▸ **Work to complete**
Each line in the listing below that contains "orange" should be returned.

▸ **Input records**
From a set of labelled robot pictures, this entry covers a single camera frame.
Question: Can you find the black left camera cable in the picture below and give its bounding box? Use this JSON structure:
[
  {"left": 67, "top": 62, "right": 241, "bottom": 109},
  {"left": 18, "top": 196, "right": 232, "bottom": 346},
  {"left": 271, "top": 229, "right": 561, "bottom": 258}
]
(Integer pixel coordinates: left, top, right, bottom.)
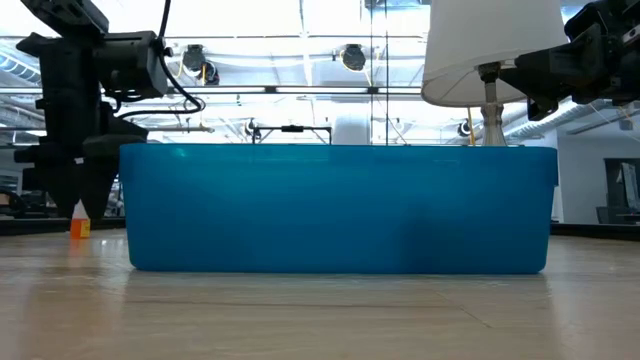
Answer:
[{"left": 113, "top": 0, "right": 207, "bottom": 121}]

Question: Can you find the white lamp shade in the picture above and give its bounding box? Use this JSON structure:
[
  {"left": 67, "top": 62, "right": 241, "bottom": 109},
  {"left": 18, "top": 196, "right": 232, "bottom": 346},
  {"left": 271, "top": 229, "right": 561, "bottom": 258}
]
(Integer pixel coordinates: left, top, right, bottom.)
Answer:
[{"left": 420, "top": 0, "right": 571, "bottom": 108}]

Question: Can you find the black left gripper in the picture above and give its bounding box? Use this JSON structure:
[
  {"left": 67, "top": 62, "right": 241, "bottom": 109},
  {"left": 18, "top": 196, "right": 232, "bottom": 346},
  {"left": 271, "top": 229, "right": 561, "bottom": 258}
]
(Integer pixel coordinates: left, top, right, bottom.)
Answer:
[{"left": 13, "top": 32, "right": 149, "bottom": 221}]

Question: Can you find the white round pillar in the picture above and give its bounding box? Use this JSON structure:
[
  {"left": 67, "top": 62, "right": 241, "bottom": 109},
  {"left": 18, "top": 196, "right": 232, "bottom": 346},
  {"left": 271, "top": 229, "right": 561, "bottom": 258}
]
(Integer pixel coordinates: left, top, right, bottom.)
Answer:
[{"left": 333, "top": 113, "right": 371, "bottom": 146}]

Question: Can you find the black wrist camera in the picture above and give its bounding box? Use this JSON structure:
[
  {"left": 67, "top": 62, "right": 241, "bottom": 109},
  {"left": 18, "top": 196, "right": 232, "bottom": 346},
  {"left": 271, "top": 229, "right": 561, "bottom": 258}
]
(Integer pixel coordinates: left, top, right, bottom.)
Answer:
[
  {"left": 564, "top": 0, "right": 626, "bottom": 41},
  {"left": 93, "top": 30, "right": 170, "bottom": 100}
]

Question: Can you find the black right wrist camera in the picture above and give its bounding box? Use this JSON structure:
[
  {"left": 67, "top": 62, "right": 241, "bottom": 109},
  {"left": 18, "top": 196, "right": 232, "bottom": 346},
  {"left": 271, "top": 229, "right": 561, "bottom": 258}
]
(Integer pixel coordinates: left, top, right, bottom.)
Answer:
[{"left": 564, "top": 0, "right": 626, "bottom": 41}]

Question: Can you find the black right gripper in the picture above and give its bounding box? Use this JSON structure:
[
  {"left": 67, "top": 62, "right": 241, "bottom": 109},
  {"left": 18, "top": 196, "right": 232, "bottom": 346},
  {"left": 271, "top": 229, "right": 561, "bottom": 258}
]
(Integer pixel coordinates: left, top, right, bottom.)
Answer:
[{"left": 499, "top": 19, "right": 640, "bottom": 122}]

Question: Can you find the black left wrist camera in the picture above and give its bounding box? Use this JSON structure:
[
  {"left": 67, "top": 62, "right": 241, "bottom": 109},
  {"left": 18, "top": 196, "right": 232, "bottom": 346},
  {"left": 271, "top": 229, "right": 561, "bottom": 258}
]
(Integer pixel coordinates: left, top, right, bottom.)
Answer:
[{"left": 93, "top": 30, "right": 170, "bottom": 100}]

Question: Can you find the black horizontal bar bracket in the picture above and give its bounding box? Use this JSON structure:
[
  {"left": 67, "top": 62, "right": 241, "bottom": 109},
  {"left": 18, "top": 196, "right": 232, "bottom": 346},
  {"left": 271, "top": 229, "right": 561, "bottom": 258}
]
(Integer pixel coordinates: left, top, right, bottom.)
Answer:
[{"left": 244, "top": 118, "right": 334, "bottom": 146}]

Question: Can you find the black ceiling fixture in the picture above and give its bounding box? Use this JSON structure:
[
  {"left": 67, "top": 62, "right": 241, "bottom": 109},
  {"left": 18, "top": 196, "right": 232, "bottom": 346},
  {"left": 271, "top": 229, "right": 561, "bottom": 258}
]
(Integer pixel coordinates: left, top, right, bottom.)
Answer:
[
  {"left": 339, "top": 43, "right": 367, "bottom": 72},
  {"left": 181, "top": 43, "right": 221, "bottom": 86}
]

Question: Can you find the small orange food coloring bottle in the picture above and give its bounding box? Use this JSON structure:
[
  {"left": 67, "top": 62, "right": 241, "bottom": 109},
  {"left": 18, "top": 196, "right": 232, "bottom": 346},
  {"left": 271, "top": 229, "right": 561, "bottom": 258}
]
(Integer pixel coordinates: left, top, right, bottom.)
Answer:
[{"left": 69, "top": 199, "right": 92, "bottom": 240}]

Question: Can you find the blue plastic bin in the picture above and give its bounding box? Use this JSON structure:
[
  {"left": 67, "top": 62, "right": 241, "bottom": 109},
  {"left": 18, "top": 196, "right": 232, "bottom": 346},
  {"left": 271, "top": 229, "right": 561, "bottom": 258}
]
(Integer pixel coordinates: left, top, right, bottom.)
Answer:
[{"left": 118, "top": 143, "right": 560, "bottom": 275}]

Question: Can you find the silver lamp base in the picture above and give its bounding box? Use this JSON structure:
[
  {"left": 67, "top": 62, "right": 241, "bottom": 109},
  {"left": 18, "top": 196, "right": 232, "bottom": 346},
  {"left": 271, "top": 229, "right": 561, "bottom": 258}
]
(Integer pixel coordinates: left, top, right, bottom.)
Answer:
[{"left": 477, "top": 62, "right": 509, "bottom": 147}]

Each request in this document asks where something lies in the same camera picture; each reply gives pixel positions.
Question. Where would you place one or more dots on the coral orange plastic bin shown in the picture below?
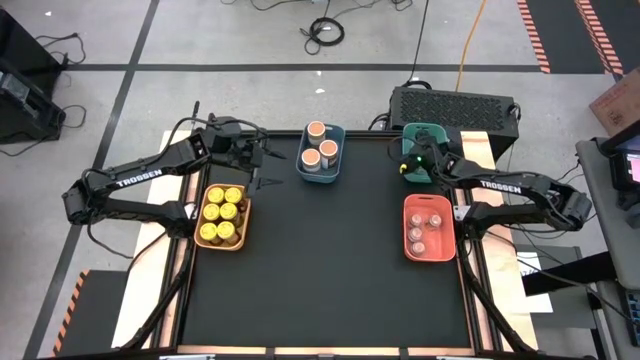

▸ **Exercise answer**
Question: Can you find the small orange food coloring bottle in the picture above and give its bounding box? Use this JSON structure:
Question. Where would you place one or more dots on the coral orange plastic bin shown in the picture below?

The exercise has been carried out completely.